Ricki Wertz, one of the original stars of Pittsburgh TV as the host of WTAE-TV’s “Ricki and Copper” and “Junior High Quiz,” died Wednesday in Chicago. She was 86. The cause of death was not immediately available.

A Wilkes-Barre native, Ruth Elizabeth Wertz Bordenkircher came to Pittsburgh to study acting. At one time she was the roommate of Smithton native and actress Shirley Jones (“The Partridge Family”), who called and spoke to Wertz earlier this month after Wertz entered hospice.

Wertz performed in productions at Pittsburgh CLO and the Pittsburgh Playhouse. Her first job in broadcasting was in 1953 on WENS-TV, the Channel 16 forerunner to WQEX-TV and now WINP-TV. Wertz was the Quaker State Coca Cola Girl and “Girl Friday” DJ sidekick on an “American Bandstand”-like dance and music show.
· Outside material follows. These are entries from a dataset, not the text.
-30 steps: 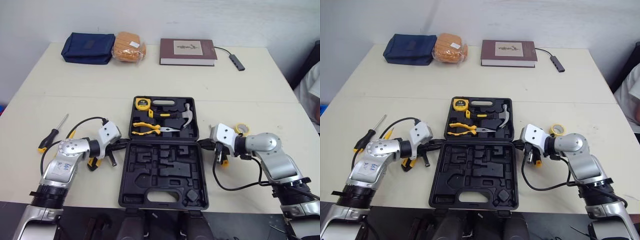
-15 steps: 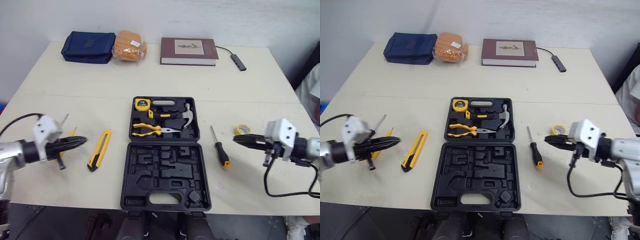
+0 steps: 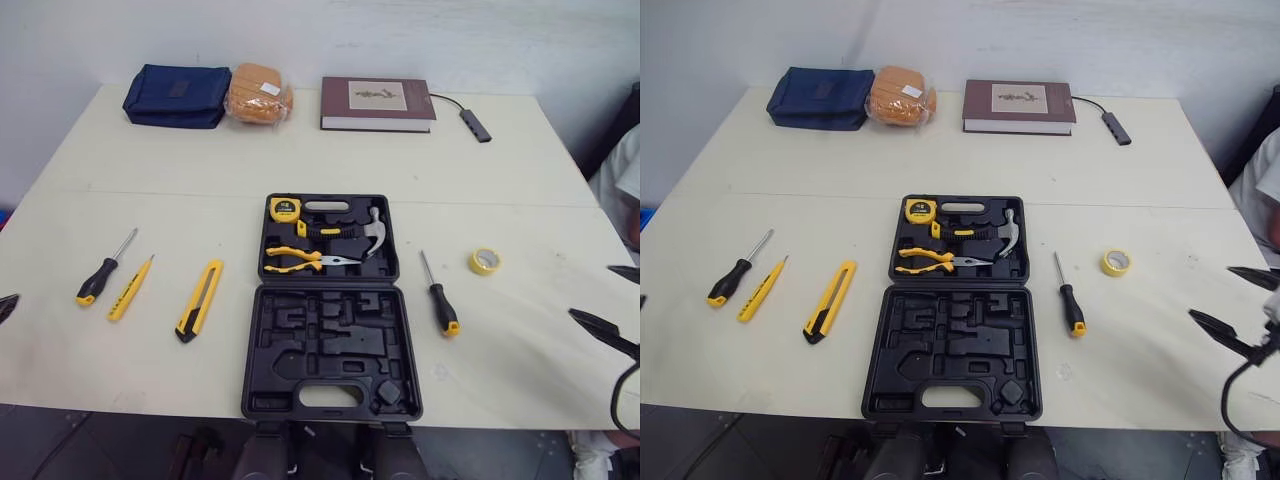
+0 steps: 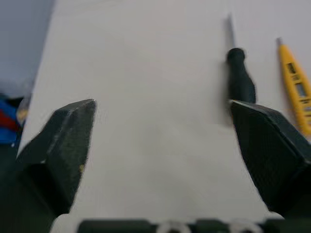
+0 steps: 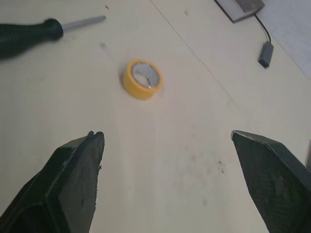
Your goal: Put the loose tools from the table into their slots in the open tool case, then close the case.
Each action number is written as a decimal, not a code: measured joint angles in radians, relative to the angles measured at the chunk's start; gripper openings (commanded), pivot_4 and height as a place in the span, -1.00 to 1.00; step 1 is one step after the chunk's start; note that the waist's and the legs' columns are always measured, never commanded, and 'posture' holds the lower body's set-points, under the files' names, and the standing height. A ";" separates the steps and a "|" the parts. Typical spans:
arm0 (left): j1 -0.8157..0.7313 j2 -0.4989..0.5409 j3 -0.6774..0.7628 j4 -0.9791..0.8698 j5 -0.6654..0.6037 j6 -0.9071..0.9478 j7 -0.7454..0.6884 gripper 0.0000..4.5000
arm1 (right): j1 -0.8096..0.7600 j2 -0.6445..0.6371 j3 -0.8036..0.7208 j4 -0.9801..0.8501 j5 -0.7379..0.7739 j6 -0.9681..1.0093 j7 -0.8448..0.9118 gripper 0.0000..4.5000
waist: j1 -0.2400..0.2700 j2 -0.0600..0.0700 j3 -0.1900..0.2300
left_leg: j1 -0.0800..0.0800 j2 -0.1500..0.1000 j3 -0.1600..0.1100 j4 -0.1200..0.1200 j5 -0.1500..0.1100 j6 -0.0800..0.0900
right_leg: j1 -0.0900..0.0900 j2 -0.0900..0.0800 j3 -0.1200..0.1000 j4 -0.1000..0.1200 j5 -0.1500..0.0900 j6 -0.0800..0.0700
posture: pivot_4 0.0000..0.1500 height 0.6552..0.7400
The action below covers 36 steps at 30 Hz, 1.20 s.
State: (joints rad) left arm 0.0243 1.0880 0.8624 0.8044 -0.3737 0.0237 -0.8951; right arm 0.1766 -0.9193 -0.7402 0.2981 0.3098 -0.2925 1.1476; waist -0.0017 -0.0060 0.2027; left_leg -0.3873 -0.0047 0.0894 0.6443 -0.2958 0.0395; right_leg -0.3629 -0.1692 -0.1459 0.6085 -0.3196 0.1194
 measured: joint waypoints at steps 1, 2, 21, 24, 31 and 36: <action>0.004 0.015 0.012 0.057 0.007 -0.037 0.037 0.99 | 0.013 0.000 -0.019 0.048 -0.002 -0.028 -0.018 1.00 | 0.000 0.000 0.000 | 0.000 0.000 0.001 -0.001 -0.001 0.001 | -0.001 0.000 0.001 0.000 0.000 0.000 | 1.00 1.00; 0.009 0.027 0.023 0.101 0.011 -0.065 0.063 0.99 | 0.028 0.000 -0.032 0.086 -0.007 -0.055 -0.033 1.00 | 0.000 0.000 0.000 | 0.000 0.000 0.002 -0.001 -0.002 0.000 | -0.001 0.000 0.002 -0.001 0.000 0.000 | 1.00 1.00; -0.062 -0.010 -0.086 0.136 -0.022 -0.059 -0.011 0.99 | -0.032 0.063 0.032 0.038 0.152 -0.036 -0.112 1.00 | -0.026 -0.001 -0.001 | 0.001 0.002 0.013 -0.009 0.002 -0.004 | -0.013 0.002 0.014 0.005 0.002 -0.004 | 1.00 1.00; -0.098 -0.007 -0.156 0.066 -0.028 0.033 -0.084 0.99 | -0.073 0.071 0.098 -0.098 0.198 0.023 -0.092 1.00 | -0.027 -0.001 -0.001 | 0.002 0.002 0.016 -0.011 0.004 -0.003 | -0.013 0.003 0.013 0.009 0.002 -0.004 | 1.00 1.00; -0.224 0.032 -0.355 -0.001 0.031 0.196 -0.151 0.99 | -0.213 0.070 0.311 -0.440 0.318 0.245 -0.098 1.00 | -0.025 -0.002 -0.001 | 0.001 0.002 0.016 -0.009 0.008 0.003 | -0.014 0.003 0.013 0.012 0.002 -0.003 | 1.00 1.00; -0.306 0.033 -0.452 0.044 0.088 0.243 -0.136 0.99 | -0.419 0.152 0.504 -0.605 0.361 0.362 -0.134 1.00 | -0.029 -0.003 -0.001 | 0.001 0.002 0.018 -0.008 0.009 0.004 | -0.016 0.003 0.012 0.014 0.002 -0.003 | 1.00 1.00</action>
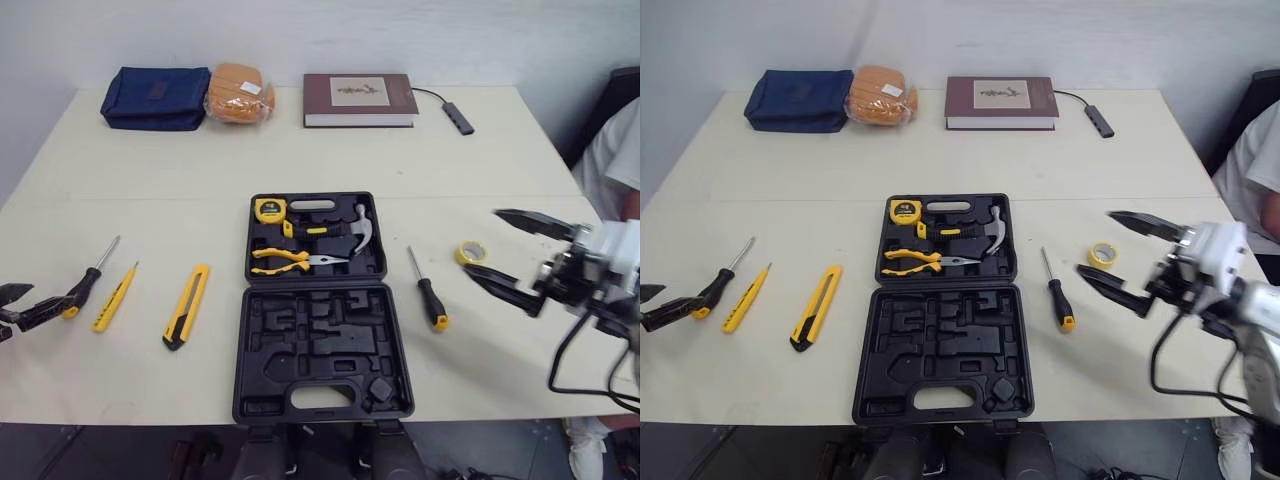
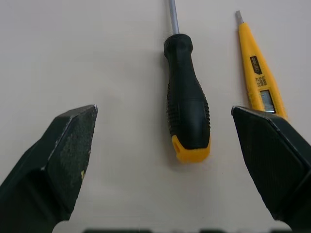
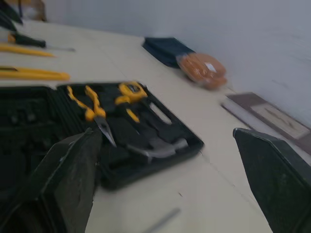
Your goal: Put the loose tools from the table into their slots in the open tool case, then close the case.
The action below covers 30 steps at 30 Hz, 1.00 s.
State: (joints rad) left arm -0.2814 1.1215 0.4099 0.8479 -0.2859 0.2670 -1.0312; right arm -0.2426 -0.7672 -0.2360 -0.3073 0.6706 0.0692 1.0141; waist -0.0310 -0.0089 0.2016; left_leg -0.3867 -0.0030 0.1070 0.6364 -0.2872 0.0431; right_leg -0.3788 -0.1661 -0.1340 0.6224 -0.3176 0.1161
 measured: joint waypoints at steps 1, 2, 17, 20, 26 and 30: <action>-0.012 0.000 -0.007 0.006 0.005 0.000 0.002 0.99 | -0.026 0.005 0.025 -0.023 0.001 0.005 0.002 1.00 | 0.003 -0.001 0.000 | 0.000 0.000 -0.001 0.000 0.000 0.000 | 0.000 0.000 0.000 0.000 0.000 0.000 | 1.00 1.00; -0.025 0.000 -0.010 0.022 0.010 -0.001 0.002 0.99 | -0.043 0.006 0.043 -0.040 0.000 0.008 0.008 1.00 | 0.004 -0.001 -0.001 | -0.001 0.000 -0.001 0.000 0.000 0.000 | 0.000 0.000 0.000 0.000 0.000 0.000 | 1.00 1.00; -0.120 -0.031 -0.097 0.071 0.061 0.005 0.027 0.99 | -0.115 0.072 0.154 -0.074 -0.025 0.009 0.066 1.00 | 0.009 -0.006 -0.001 | -0.004 -0.001 0.000 0.011 -0.004 0.007 | 0.001 -0.001 -0.001 0.001 0.002 0.004 | 1.00 1.00; -0.123 -0.039 -0.097 0.063 0.060 0.005 0.019 0.99 | -0.100 0.073 0.154 -0.071 -0.039 0.005 0.074 1.00 | 0.012 -0.006 -0.001 | -0.004 -0.001 0.001 0.011 -0.004 0.007 | 0.001 -0.001 -0.001 0.001 0.002 0.004 | 1.00 1.00; -0.135 -0.049 -0.107 0.048 0.061 0.019 0.014 0.46 | -0.090 0.073 0.153 -0.059 -0.056 -0.002 0.092 1.00 | 0.020 -0.006 -0.001 | -0.004 -0.001 0.001 0.012 -0.004 0.007 | 0.001 -0.001 -0.001 0.001 0.002 0.004 | 1.00 1.00; -0.130 -0.061 -0.111 0.020 0.060 0.035 0.013 -0.33 | -0.088 0.073 0.153 -0.059 -0.055 -0.002 0.106 1.00 | 0.027 -0.006 -0.001 | -0.004 -0.001 0.001 0.012 -0.004 0.007 | 0.001 -0.001 -0.001 0.001 0.002 0.004 | 1.00 1.00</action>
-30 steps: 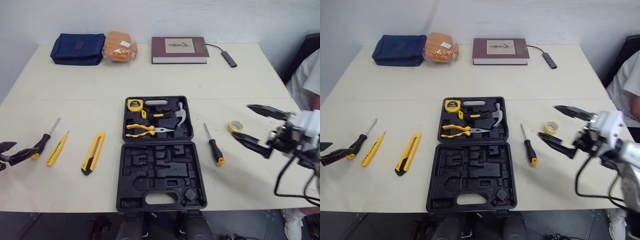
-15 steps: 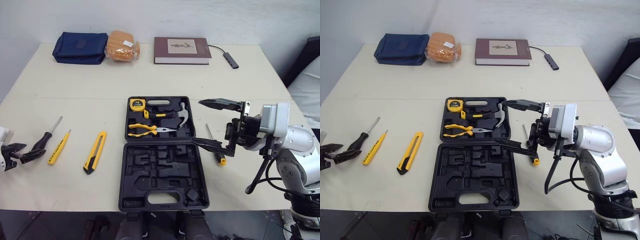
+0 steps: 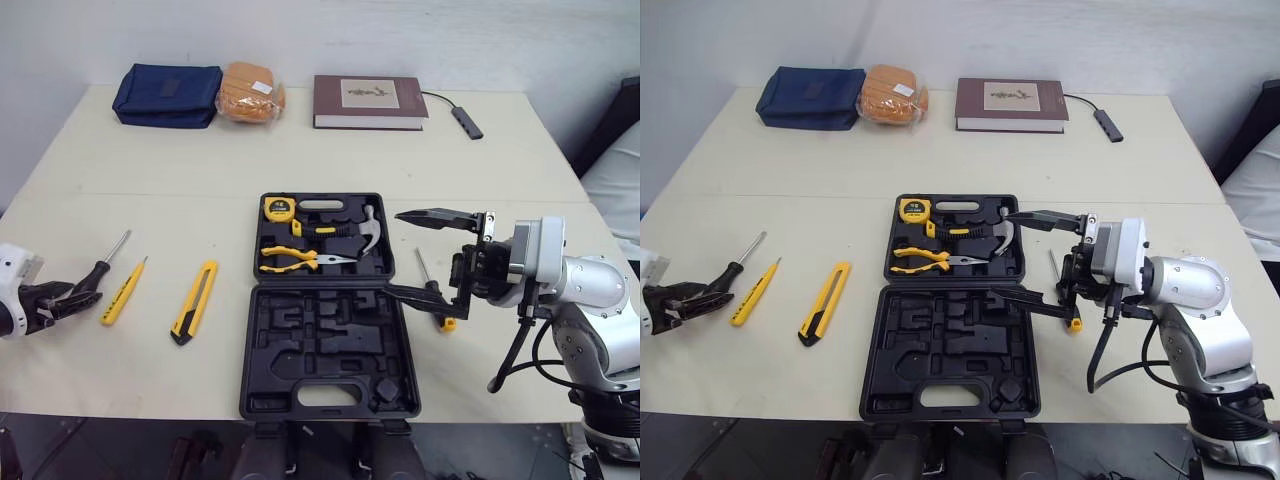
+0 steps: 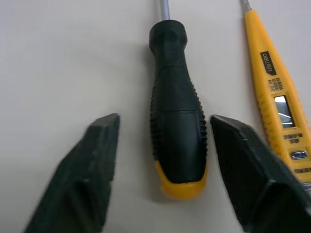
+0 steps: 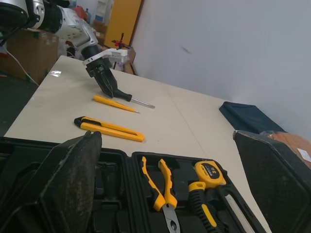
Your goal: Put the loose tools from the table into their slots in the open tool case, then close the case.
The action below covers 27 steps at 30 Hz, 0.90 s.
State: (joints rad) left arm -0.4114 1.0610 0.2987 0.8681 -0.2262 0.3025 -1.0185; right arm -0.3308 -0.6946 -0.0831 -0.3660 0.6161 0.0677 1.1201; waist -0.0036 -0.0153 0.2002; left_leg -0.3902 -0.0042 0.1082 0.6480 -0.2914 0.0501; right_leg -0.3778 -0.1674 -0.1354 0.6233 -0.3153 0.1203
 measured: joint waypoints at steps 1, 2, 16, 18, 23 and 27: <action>0.004 -0.001 0.001 -0.005 -0.001 0.002 0.000 -0.48 | 0.001 0.000 0.000 0.000 0.000 0.000 0.004 1.00 | 0.000 0.000 0.000 | 0.000 0.000 0.000 0.000 0.000 0.000 | 0.000 0.000 0.000 0.000 0.000 0.000 | 1.00 1.00; 0.009 -0.003 0.003 -0.012 -0.004 0.003 0.000 -0.65 | 0.004 0.000 0.000 0.000 0.000 0.000 0.008 1.00 | 0.001 0.000 0.000 | 0.000 0.000 0.000 0.000 0.000 0.000 | 0.000 0.000 0.000 0.000 0.000 0.000 | 1.00 1.00; 0.035 -0.088 0.080 -0.188 -0.106 -0.001 -0.021 -0.65 | 0.027 -0.002 -0.007 0.000 0.024 0.019 0.027 1.00 | 0.006 -0.002 0.000 | -0.003 0.000 -0.003 0.002 0.000 -0.001 | 0.000 -0.001 0.002 -0.001 0.000 0.000 | 1.00 1.00; 0.029 -0.099 0.096 -0.285 -0.147 0.011 -0.032 -0.65 | 0.030 -0.007 -0.015 0.001 0.024 0.019 0.035 1.00 | 0.002 -0.003 0.000 | -0.003 0.000 -0.003 0.002 0.000 -0.001 | 0.001 -0.001 0.002 -0.002 0.000 0.000 | 1.00 1.00; 0.029 -0.132 0.088 -0.562 -0.240 0.065 -0.073 -0.65 | 0.048 -0.053 -0.067 0.050 0.018 0.015 0.066 1.00 | 0.000 -0.003 0.000 | -0.002 0.000 -0.002 0.001 0.000 -0.001 | 0.001 0.001 0.001 -0.002 0.000 0.000 | 1.00 1.00; 0.027 -0.146 0.032 -0.711 -0.262 0.105 -0.095 -0.65 | 0.073 -0.076 -0.089 0.060 0.008 0.014 0.079 1.00 | -0.001 -0.002 0.000 | -0.001 0.001 -0.001 0.001 0.000 -0.001 | 0.001 0.002 0.001 -0.002 0.000 0.000 | 1.00 1.00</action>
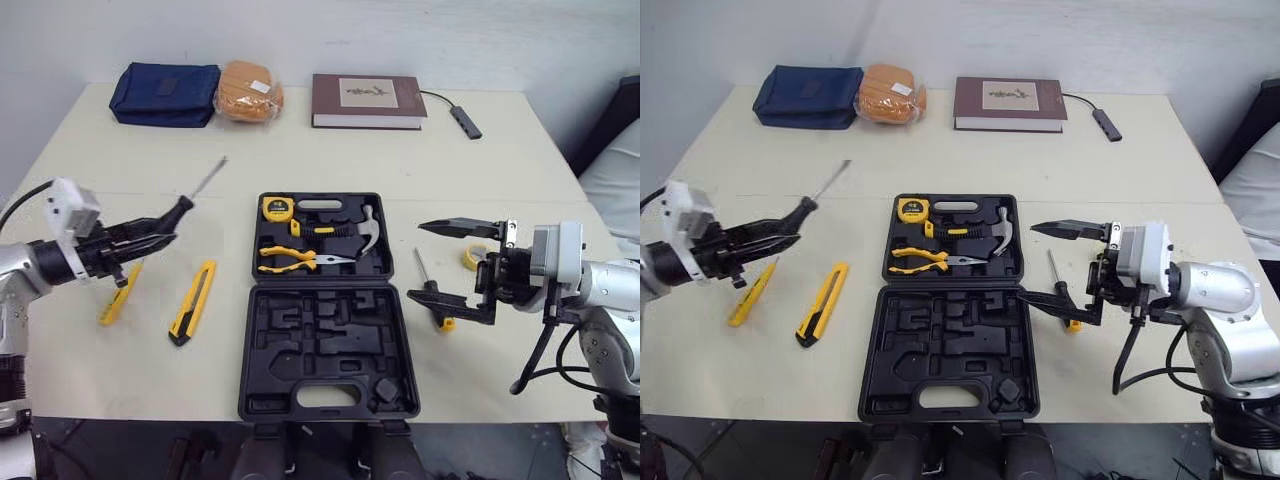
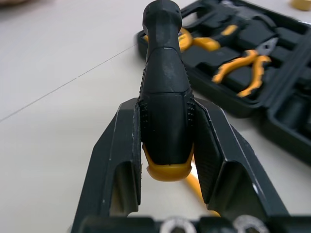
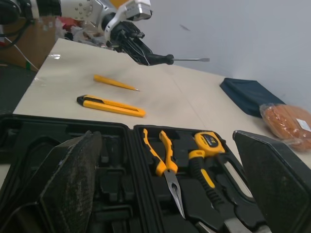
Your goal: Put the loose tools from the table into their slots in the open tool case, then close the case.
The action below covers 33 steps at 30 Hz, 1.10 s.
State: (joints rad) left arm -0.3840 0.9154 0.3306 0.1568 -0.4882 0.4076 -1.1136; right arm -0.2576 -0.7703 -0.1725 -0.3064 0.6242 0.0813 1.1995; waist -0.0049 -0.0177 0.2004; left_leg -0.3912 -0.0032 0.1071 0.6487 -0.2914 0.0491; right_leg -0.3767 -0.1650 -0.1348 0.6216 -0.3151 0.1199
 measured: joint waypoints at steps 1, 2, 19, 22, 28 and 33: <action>-0.006 -0.002 -0.032 -0.052 -0.001 0.019 -0.003 -0.65 | 0.018 -0.015 -0.011 0.003 -0.005 -0.002 0.009 1.00 | 0.002 0.000 0.000 | 0.000 0.000 0.000 0.000 0.000 0.000 | 0.000 0.000 0.000 0.000 0.000 0.000 | 1.00 1.00; -0.010 -0.005 -0.062 -0.097 -0.002 0.028 -0.010 -0.65 | 0.030 -0.022 -0.021 0.007 -0.009 -0.002 0.012 1.00 | 0.003 0.000 0.000 | 0.000 0.000 0.000 0.000 0.000 0.000 | 0.001 0.000 0.000 0.000 0.000 0.000 | 1.00 1.00; -0.155 -0.008 -0.541 -0.489 0.228 0.115 0.001 -0.65 | 0.153 -0.029 -0.067 -0.021 -0.013 0.031 -0.012 1.00 | 0.017 0.002 0.001 | 0.000 -0.001 0.000 0.001 0.001 0.001 | 0.002 0.004 0.001 -0.001 0.000 0.000 | 1.00 1.00; -0.173 -0.002 -0.627 -0.494 0.334 0.105 0.016 -0.65 | 0.189 -0.032 -0.067 -0.031 -0.026 0.033 -0.014 1.00 | 0.021 0.002 0.001 | 0.000 -0.001 0.000 0.002 0.001 0.001 | 0.002 0.005 0.001 -0.001 0.000 0.000 | 1.00 1.00; -0.221 -0.042 -0.695 -0.496 0.419 0.122 0.030 -0.65 | 0.221 -0.032 -0.067 -0.047 -0.045 0.025 -0.021 1.00 | 0.030 0.002 0.001 | -0.001 0.000 -0.001 0.003 0.001 0.001 | 0.002 0.004 0.003 -0.001 0.000 0.000 | 1.00 1.00; -0.221 -0.038 -0.712 -0.494 0.460 0.112 0.019 -0.65 | 0.244 -0.026 -0.068 -0.047 -0.056 0.005 -0.029 1.00 | 0.029 0.002 0.001 | -0.001 0.000 -0.001 0.003 0.001 0.002 | 0.002 0.005 0.002 -0.001 0.000 0.000 | 1.00 1.00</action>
State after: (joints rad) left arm -0.6049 0.8778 -0.3811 -0.3367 -0.0282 0.5193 -1.0943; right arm -0.0135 -0.7960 -0.2401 -0.3533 0.5686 0.0868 1.1708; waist 0.0245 -0.0156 0.2017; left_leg -0.3925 -0.0036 0.1058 0.6521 -0.2906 0.0506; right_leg -0.3748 -0.1597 -0.1330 0.6203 -0.3150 0.1201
During her time at WENS Wertz met her future husband, Tom Bordenkircher, who helped sign WTAE-TV on the air in 1958 (he shortened his last name to Borden for convenience when manually inputting credits on TV programs). They married in 1954.

Wertz and Bordenkircher developed and Wertz starred in children’s show “Ricki and Copper,” which ran on WTAE from 1959-68 and then “Junior High Quiz,” which began airing on WTAE in 1962 and pitted teams from two Pittsburgh-area schools against one another.

John Poister, former WPGH-TV news director and current afternoon news anchor on radio’s WHJB (107.1 FM), first met Wertz in 1966 when he was assigned to cover Sewickley Academy’s appearance on “Junior High Quiz” as the school newspaper’s photographer.

Years later, Poister would work at WTAE-TV and WTAE-AM.

“It’s a funny thing about Channel 4, when you work out there it’s kind of like a fraternity and once people know you worked there, you become friends no matter what era you were from,” Poister said. “That developed with Ricki and I when she was on a couple of [radio host] Doug Hoerth shows at WTAE radio and then again at Renda Broadcasting.”

Poister recalled laughing with Wertz when he brought up her 13-week stint anchoring weather segments on WTAE’s late news in 1959, an era when sponsors largely dictated how their product would be showcased in broadcasts, including newscasts.

A mattress company wanted Wertz to be “the Sleepy Time Weather Girl” and so she was, offering a weather forecast while seated on the edge of a mattress, dressed in a negligee.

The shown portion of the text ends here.